Each line below should be restated word for word.
>>>
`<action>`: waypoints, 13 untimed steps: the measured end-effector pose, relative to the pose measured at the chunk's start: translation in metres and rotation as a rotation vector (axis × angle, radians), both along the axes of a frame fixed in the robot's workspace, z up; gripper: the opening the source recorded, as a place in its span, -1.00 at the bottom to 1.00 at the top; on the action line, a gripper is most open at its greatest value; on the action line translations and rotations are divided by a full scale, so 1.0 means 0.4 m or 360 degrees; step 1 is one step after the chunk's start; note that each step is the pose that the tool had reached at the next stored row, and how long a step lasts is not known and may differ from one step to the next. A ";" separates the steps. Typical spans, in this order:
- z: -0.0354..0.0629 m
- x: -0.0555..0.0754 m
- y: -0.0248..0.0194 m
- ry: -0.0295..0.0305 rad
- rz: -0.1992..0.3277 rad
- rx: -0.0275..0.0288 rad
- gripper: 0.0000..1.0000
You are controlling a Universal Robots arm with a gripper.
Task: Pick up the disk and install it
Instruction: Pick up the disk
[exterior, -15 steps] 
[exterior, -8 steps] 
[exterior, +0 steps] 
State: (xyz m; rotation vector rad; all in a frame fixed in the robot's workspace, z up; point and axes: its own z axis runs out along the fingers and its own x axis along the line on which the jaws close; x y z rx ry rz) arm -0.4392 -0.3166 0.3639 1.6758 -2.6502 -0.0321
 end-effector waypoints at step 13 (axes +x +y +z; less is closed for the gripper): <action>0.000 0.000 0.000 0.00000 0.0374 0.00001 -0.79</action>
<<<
> OUTPUT OF THE TASK:
`<action>`: waypoints, 13 untimed steps: the measured end-effector pose, relative to the pose measured at the chunk's start: translation in metres and rotation as a rotation vector (axis × angle, radians), both along the axes of a frame fixed in the robot's workspace, z up; gripper: the opening the source recorded, as a place in its span, -1.00 at the bottom to 1.00 at the top; on the action line, a gripper is most open at its greatest value; on the action line translations and rotations are divided by a full scale, so 1.0 means 0.4 m or 360 degrees; step 1 is one step after the chunk's start; note that each step is the pose that the tool had reached at the next stored row, and how long a step lasts is not known and may differ from one step to the next. A ";" separates the steps. Typical spans, in this order:
- z: -0.0354..0.0629 m
- x: -0.0555..0.0754 m
- y: -0.0248..0.0194 m
- ry: -0.0295..0.0305 rad
- rz: -0.1992..0.3277 rad
- rx: -0.0275..0.0288 rad
- gripper: 0.0000..1.0000
You are controlling a Universal Robots arm with a gripper.
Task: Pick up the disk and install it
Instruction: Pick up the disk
[exterior, -15 steps] 
[exterior, -8 steps] 
[exterior, +0 steps] 
State: (xyz m; rotation vector rad; all in a frame fixed in the robot's workspace, z up; point and axes: its own z axis runs out along the fingers and its own x axis along the line on which the jaws close; x y z rx ry rz) arm -0.4392 -0.3166 0.3639 1.6758 -2.6502 -0.0321
 end-effector waypoints at step 13 (axes +x +y +z; less is closed for the gripper): <action>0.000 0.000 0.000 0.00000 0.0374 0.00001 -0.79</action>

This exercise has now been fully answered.